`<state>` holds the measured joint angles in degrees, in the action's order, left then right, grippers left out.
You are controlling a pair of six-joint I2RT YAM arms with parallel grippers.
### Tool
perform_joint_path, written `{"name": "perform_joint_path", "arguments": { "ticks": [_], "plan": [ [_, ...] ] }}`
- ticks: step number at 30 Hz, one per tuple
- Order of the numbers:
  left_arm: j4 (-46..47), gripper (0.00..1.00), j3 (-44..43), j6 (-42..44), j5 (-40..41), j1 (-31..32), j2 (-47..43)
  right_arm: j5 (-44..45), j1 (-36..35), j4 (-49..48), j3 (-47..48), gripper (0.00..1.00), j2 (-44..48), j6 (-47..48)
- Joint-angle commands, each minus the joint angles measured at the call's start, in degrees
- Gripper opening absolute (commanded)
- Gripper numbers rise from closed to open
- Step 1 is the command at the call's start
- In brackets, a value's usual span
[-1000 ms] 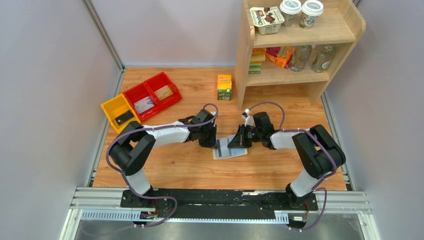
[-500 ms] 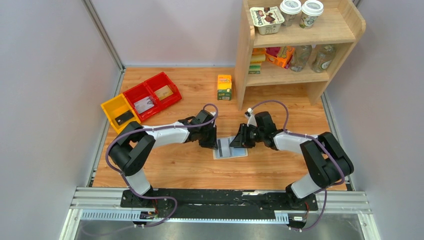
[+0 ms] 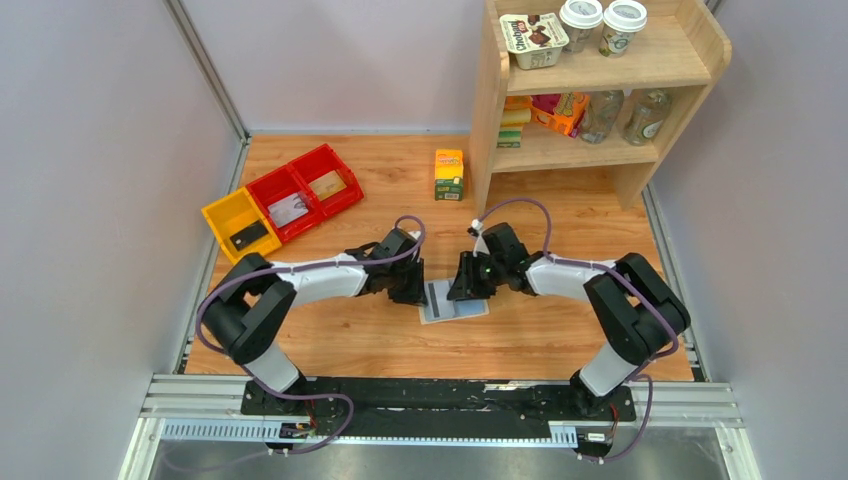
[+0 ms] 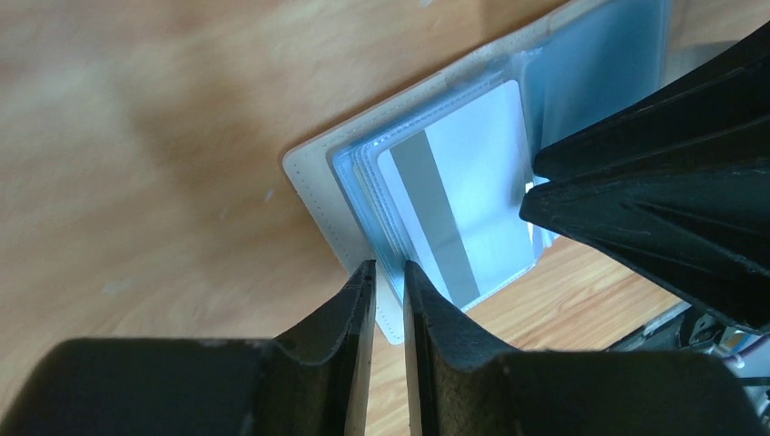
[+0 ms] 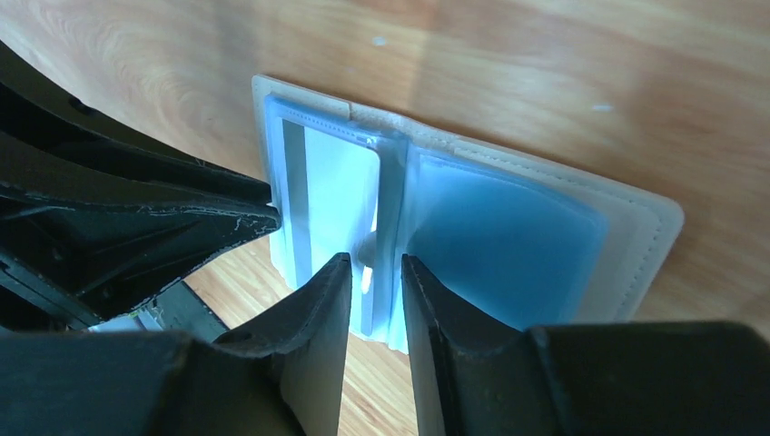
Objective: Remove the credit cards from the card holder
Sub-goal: Remove the credit card from the card holder.
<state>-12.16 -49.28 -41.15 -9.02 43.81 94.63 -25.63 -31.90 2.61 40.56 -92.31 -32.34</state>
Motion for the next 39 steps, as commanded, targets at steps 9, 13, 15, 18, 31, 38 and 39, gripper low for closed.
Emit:
{"name": "perform_joint_path", "arguments": {
  "ticks": [9,13,15,18,31,38,39],
  "plan": [
    [-6.91,0.3,10.0,-2.01,5.94,-5.23,-19.56,8.65,-8.97,2.21,7.78,0.38,-0.87,-6.78],
    [-5.25,0.36,8.33,-2.62,3.31,-5.23,-19.84,12.96,-8.53,6.7,8.4,0.43,3.53,-4.58],
    [-3.76,0.39,7.45,-3.06,1.64,-5.14,-18.79,14.55,-7.57,8.37,7.88,0.44,4.94,-4.05],
    [-1.73,0.41,5.69,-3.94,0.32,-4.62,-15.89,14.47,-5.2,8.73,5.86,0.45,5.65,-3.96],
    [0.83,0.41,3.92,-5.35,0.14,-2.59,-8.15,9.72,-2.55,3.63,0.67,0.45,2.93,-5.81],
    [-0.14,0.41,2.7,-5.17,0.05,-1.98,-5.25,9.02,-2.47,3.01,0.67,0.43,1.96,-5.81],
    [-0.84,0.41,2.52,-5.17,0.23,-1.89,-5.42,9.02,-2.47,3.01,0.58,0.43,1.96,-5.81]
  ]
}}
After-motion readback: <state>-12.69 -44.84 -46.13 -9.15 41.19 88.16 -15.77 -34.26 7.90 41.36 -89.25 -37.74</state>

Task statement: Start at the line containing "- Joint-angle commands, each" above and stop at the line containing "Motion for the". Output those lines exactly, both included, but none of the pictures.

Response area:
- Joint-angle commands, each minus the joint angles measured at the call's start, in degrees
- Gripper opening absolute (commanded)
- Gripper numbers rise from closed to open
- Step 1 is the command at the call's start
- In brackets, a value's usual span
[-1000 ms] 
[-500 ms] 
[+0 ms] 
[+0 ms] 
[+0 ms] 
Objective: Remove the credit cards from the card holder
Sub-goal: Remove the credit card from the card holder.
<state>-12.16 -49.28 -41.15 -9.02 43.81 94.63 -25.63 -31.90 2.61 40.56 -92.31 -32.34</state>
Motion for the next 39 steps, as commanded, targets at steps 9, 13, 15, 18, 31, 38 and 39, gripper low for closed.

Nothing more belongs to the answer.